_PROVIDED DATA:_
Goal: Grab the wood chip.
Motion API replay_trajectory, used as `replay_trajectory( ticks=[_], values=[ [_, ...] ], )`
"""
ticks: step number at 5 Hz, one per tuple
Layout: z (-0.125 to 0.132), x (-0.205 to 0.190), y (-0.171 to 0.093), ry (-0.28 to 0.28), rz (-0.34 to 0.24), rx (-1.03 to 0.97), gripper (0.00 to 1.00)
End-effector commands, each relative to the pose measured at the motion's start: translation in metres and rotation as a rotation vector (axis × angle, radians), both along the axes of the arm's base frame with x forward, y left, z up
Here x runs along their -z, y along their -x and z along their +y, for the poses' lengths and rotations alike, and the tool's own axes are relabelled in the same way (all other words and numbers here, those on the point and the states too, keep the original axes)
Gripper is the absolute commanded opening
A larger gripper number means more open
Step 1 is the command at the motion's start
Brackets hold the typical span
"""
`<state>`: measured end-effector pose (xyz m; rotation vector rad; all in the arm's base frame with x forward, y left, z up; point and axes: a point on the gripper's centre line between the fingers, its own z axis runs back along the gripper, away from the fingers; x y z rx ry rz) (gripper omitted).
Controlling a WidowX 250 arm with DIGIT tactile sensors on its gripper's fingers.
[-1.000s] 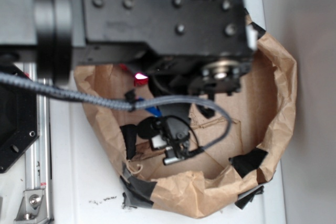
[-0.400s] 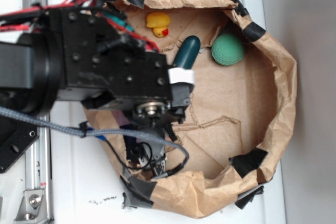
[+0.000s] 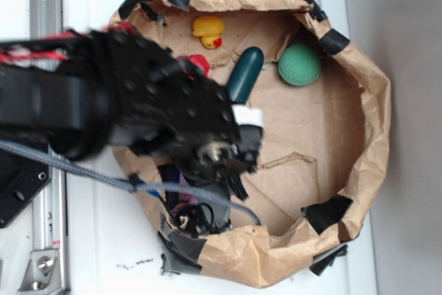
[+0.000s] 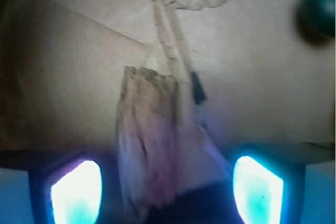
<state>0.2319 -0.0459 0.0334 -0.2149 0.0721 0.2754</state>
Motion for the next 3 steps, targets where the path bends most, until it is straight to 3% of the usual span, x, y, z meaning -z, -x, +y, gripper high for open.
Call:
replay_trajectory(
  ticks=[1,3],
  values=[
    [-0.005,0.026,-0.018,-0.019,0.011,0.032,0.0],
    [0.002,0.008,-0.026,0.001,-0.028,0.033,0.0]
  ],
)
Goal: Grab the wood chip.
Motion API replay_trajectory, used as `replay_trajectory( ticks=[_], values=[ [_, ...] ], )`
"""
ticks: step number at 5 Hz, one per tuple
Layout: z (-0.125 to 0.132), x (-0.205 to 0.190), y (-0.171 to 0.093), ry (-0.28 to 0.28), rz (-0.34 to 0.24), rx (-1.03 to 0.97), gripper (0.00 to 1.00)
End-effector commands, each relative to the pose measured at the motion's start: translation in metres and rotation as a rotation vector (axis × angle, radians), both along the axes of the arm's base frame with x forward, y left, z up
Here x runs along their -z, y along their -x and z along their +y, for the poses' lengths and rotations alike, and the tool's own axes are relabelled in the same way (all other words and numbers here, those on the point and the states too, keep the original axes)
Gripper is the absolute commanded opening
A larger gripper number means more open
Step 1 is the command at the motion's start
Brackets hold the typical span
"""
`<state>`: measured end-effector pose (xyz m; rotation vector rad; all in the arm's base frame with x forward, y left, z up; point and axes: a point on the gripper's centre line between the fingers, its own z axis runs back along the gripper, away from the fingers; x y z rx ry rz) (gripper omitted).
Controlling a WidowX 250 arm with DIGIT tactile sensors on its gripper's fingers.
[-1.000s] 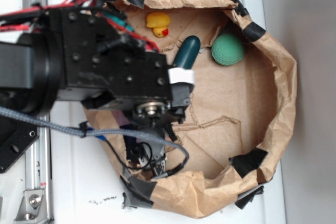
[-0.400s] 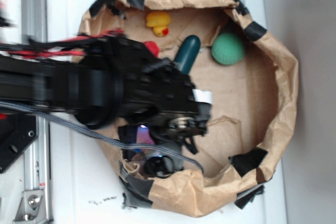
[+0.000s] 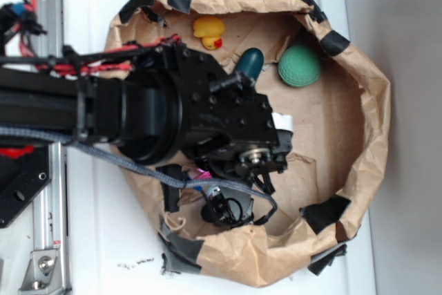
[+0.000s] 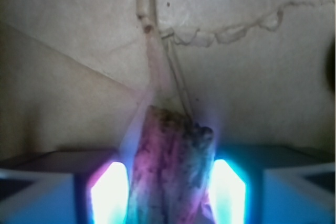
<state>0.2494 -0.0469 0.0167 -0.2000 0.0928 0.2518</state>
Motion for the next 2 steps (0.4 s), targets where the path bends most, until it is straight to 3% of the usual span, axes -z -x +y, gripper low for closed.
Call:
replay_trajectory(
  ticks=[1,2],
  values=[
    [0.02,-0.033,-0.014,-0.091,-0.12,0.048,0.0],
    [0.046,-0.072,-0.017,-0.218,-0.181,0.019,0.0]
  ],
)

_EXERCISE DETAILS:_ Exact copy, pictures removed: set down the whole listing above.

_EXERCISE OUTPUT:_
Goal: Grab the wood chip.
Motion API replay_trajectory, used as `replay_trajectory( ticks=[_], values=[ [_, ...] ], )`
"""
ticks: step number at 5 Hz, one per tuple
Layout: z (-0.125 to 0.132), x (-0.205 to 0.190), y (-0.171 to 0.093), ry (-0.28 to 0.28), rz (-0.34 to 0.24), rx (-1.03 to 0.97), gripper (0.00 to 1.00)
End-effector commands, each relative to the pose measured at the motion's start: translation in metres and rotation as a rotation vector (axis × angle, radians), both along the axes of the arm's base frame with x forward, y left, z up
Here x runs along their -z, y along their -x and z along their +y, for the poses' lengths and rotations alike, and the tool's own axes are relabelled in the same way (all other words and numbers here, those on the point and the states too, keep the original axes)
Gripper is the absolute commanded opening
A larger gripper number means more open
Step 1 is the command at the motion's start
Brackets hold the typical span
"""
`<state>`: measured end-effector pose (xyz m; rotation vector rad; all in the arm's base frame with x forward, y left, z up; point and axes: a point on the gripper's centre line between the fingers, its own z axis runs back along the gripper, away from the fingers; x y z rx ry rz) (gripper omitted).
Controlling a WidowX 250 arm with DIGIT tactile sensors on its gripper's fingers.
[-1.000s] 
[-0.400s] 
[+0.000s] 
[+0.000s] 
<state>0.2319 -0.0459 0.0334 -0.2149 0.0721 0.2754</state>
Motion for the next 3 steps, targets where the path bends most, until it is straight to 3% of the usual span, x, y, z meaning -z, -x, +y, gripper high for open.
Call:
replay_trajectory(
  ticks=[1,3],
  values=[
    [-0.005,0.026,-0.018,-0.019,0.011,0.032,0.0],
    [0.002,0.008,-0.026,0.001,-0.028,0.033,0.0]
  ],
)
Goal: Grab the wood chip.
Motion API replay_trajectory, used as `replay_trajectory( ticks=[_], values=[ [_, ...] ], )`
"""
ticks: step number at 5 Hz, one per tuple
Layout: z (-0.125 to 0.132), x (-0.205 to 0.190), y (-0.171 to 0.093), ry (-0.28 to 0.28), rz (-0.34 to 0.24), rx (-1.03 to 0.97), gripper (0.00 to 1.00)
End-effector commands, each relative to the pose measured at the motion's start: translation in metres and rotation as a rotation vector (axis × angle, radians), both along the axes of the arm's base frame with x forward, y left, z up
Here x runs along their -z, y along their -x and z along their +y, for the poses' lengths and rotations alike, and the tool's own axes are relabelled in the same way (all other words and numbers here, those on the point and the states too, keep the original axes)
Gripper is the absolute commanded opening
A larger gripper number means more open
Step 1 is the command at the motion's start
Brackets hold the typical span
"""
`<state>`: measured end-effector pose (xyz m; rotation vector rad; all in the arm's base frame with x forward, y left, z up; point and axes: a point on the gripper's centre line between the fingers, its own z axis runs back along the gripper, away from the fingers; x y z rx ry rz) (gripper omitted).
Controlling a WidowX 250 arm with DIGIT tactile sensors on its gripper's fingers.
[-1.000s] 
[-0.400s] 
[+0.000s] 
[+0.000s] 
<state>0.2494 -0.0469 0.0167 -0.2000 0.0928 0.2518</state>
Motion for the next 2 steps (0.4 s), targets where the path bends most, until it is straight to 3% of the usual span, axes -z -x +y, gripper low for closed.
Call:
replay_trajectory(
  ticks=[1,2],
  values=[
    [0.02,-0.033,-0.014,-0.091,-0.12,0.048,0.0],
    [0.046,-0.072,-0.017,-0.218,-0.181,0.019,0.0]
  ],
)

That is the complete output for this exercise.